**WORK TO COMPLETE**
The entries are to be repeated verbatim, with nothing left out.
┌─ DATA SHOWN
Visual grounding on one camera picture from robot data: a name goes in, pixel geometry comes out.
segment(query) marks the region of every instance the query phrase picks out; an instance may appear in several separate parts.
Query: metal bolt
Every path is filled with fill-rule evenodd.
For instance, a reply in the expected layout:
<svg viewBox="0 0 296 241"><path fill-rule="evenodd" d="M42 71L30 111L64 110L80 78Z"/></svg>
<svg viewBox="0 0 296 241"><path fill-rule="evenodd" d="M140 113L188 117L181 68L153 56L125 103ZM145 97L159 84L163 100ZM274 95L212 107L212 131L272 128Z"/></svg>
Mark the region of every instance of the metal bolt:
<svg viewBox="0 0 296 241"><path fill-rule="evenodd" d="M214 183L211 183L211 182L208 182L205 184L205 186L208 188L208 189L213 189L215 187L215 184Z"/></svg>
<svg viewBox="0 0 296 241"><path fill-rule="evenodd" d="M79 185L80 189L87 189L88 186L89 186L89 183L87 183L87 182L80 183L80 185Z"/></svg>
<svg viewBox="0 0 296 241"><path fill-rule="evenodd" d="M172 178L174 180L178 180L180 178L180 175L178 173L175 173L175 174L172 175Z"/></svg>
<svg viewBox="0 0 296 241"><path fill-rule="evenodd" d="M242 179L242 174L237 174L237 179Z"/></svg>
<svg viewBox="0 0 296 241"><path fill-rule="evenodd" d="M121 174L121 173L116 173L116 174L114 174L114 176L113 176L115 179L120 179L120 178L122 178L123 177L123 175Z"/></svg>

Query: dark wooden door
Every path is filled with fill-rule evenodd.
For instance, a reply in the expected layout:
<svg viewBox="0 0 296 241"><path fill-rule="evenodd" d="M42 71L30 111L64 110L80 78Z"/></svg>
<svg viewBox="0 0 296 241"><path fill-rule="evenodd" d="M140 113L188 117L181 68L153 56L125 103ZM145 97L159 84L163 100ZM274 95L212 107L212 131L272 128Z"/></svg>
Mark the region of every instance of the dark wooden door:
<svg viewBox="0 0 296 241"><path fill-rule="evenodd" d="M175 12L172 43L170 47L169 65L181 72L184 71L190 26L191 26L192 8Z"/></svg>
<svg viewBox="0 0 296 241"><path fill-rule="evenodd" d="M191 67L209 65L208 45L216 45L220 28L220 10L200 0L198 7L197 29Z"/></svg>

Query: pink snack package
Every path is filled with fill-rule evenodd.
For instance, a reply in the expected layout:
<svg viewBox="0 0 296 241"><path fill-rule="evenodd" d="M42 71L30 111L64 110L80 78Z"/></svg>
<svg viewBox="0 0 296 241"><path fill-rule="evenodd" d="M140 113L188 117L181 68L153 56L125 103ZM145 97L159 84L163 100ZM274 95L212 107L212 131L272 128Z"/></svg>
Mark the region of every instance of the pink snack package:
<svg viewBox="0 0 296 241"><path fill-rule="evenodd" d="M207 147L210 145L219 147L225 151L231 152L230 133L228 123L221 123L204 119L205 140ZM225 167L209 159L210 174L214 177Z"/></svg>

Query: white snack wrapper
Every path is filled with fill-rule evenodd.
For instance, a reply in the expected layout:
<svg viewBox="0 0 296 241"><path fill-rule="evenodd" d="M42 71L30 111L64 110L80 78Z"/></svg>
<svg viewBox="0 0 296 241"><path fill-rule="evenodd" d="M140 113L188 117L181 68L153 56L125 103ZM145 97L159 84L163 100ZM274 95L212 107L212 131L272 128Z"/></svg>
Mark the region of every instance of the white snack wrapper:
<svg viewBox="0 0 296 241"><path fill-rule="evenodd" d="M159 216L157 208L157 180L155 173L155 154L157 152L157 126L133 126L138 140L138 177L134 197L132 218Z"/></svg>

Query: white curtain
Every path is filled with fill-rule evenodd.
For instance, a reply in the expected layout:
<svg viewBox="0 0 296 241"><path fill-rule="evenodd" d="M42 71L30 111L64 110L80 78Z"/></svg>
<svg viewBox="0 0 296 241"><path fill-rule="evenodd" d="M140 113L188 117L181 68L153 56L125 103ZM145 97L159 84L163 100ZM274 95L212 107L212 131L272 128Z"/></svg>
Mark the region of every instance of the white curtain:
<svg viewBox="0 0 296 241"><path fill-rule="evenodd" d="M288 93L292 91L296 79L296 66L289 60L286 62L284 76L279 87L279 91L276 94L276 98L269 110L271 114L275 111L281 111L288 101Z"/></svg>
└─
**SOLUTION FOR THIS TASK**
Visual grounding on one camera picture from robot data: a name goes in, pixel geometry comes out.
segment(query) marks the region of every instance the query phrase picks out; an instance may appear in several separate parts.
Query: metal bolt
Every path is filled with fill-rule evenodd.
For instance, a reply in the expected layout:
<svg viewBox="0 0 296 241"><path fill-rule="evenodd" d="M42 71L30 111L64 110L80 78Z"/></svg>
<svg viewBox="0 0 296 241"><path fill-rule="evenodd" d="M140 113L188 117L181 68L153 56L125 103ZM145 97L159 84L163 100ZM274 95L212 107L212 131L272 128Z"/></svg>
Mark the region of every instance of the metal bolt:
<svg viewBox="0 0 296 241"><path fill-rule="evenodd" d="M214 183L211 183L211 182L208 182L205 184L205 186L208 188L208 189L213 189L215 187L215 184Z"/></svg>
<svg viewBox="0 0 296 241"><path fill-rule="evenodd" d="M79 185L80 189L87 189L88 186L89 186L89 183L87 183L87 182L80 183L80 185Z"/></svg>
<svg viewBox="0 0 296 241"><path fill-rule="evenodd" d="M172 178L174 180L178 180L180 178L180 175L178 173L175 173L175 174L172 175Z"/></svg>
<svg viewBox="0 0 296 241"><path fill-rule="evenodd" d="M242 179L242 174L237 174L237 179Z"/></svg>
<svg viewBox="0 0 296 241"><path fill-rule="evenodd" d="M121 174L121 173L116 173L116 174L114 174L114 176L113 176L115 179L120 179L120 178L122 178L123 177L123 175Z"/></svg>

Query: dark wooden door
Every path is filled with fill-rule evenodd.
For instance, a reply in the expected layout:
<svg viewBox="0 0 296 241"><path fill-rule="evenodd" d="M42 71L30 111L64 110L80 78Z"/></svg>
<svg viewBox="0 0 296 241"><path fill-rule="evenodd" d="M140 113L188 117L181 68L153 56L125 103ZM145 97L159 84L163 100ZM274 95L212 107L212 131L272 128Z"/></svg>
Mark the region of every instance of the dark wooden door:
<svg viewBox="0 0 296 241"><path fill-rule="evenodd" d="M175 12L172 43L170 47L169 65L181 72L184 71L190 26L191 26L192 8Z"/></svg>
<svg viewBox="0 0 296 241"><path fill-rule="evenodd" d="M191 67L209 65L208 45L216 45L220 28L220 10L200 0L198 7L197 29Z"/></svg>

Query: pink snack package
Every path is filled with fill-rule evenodd.
For instance, a reply in the expected layout:
<svg viewBox="0 0 296 241"><path fill-rule="evenodd" d="M42 71L30 111L64 110L80 78Z"/></svg>
<svg viewBox="0 0 296 241"><path fill-rule="evenodd" d="M140 113L188 117L181 68L153 56L125 103ZM145 97L159 84L163 100ZM274 95L212 107L212 131L272 128Z"/></svg>
Mark the region of every instance of the pink snack package:
<svg viewBox="0 0 296 241"><path fill-rule="evenodd" d="M207 147L210 145L219 147L225 151L231 152L230 133L228 123L221 123L204 119L205 140ZM225 167L209 159L210 174L214 177Z"/></svg>

Query: white snack wrapper
Every path is filled with fill-rule evenodd.
For instance, a reply in the expected layout:
<svg viewBox="0 0 296 241"><path fill-rule="evenodd" d="M42 71L30 111L64 110L80 78Z"/></svg>
<svg viewBox="0 0 296 241"><path fill-rule="evenodd" d="M140 113L188 117L181 68L153 56L125 103ZM145 97L159 84L163 100ZM274 95L212 107L212 131L272 128Z"/></svg>
Mark the region of every instance of the white snack wrapper:
<svg viewBox="0 0 296 241"><path fill-rule="evenodd" d="M159 216L157 208L157 180L155 173L155 154L157 152L157 126L133 126L138 140L138 177L134 197L132 218Z"/></svg>

Query: white curtain
Every path is filled with fill-rule evenodd.
For instance, a reply in the expected layout:
<svg viewBox="0 0 296 241"><path fill-rule="evenodd" d="M42 71L30 111L64 110L80 78Z"/></svg>
<svg viewBox="0 0 296 241"><path fill-rule="evenodd" d="M140 113L188 117L181 68L153 56L125 103ZM145 97L159 84L163 100ZM274 95L212 107L212 131L272 128Z"/></svg>
Mark the region of every instance of the white curtain:
<svg viewBox="0 0 296 241"><path fill-rule="evenodd" d="M288 93L292 91L296 79L296 66L289 60L286 62L284 76L279 87L279 91L276 94L276 98L269 110L271 114L275 111L281 111L288 101Z"/></svg>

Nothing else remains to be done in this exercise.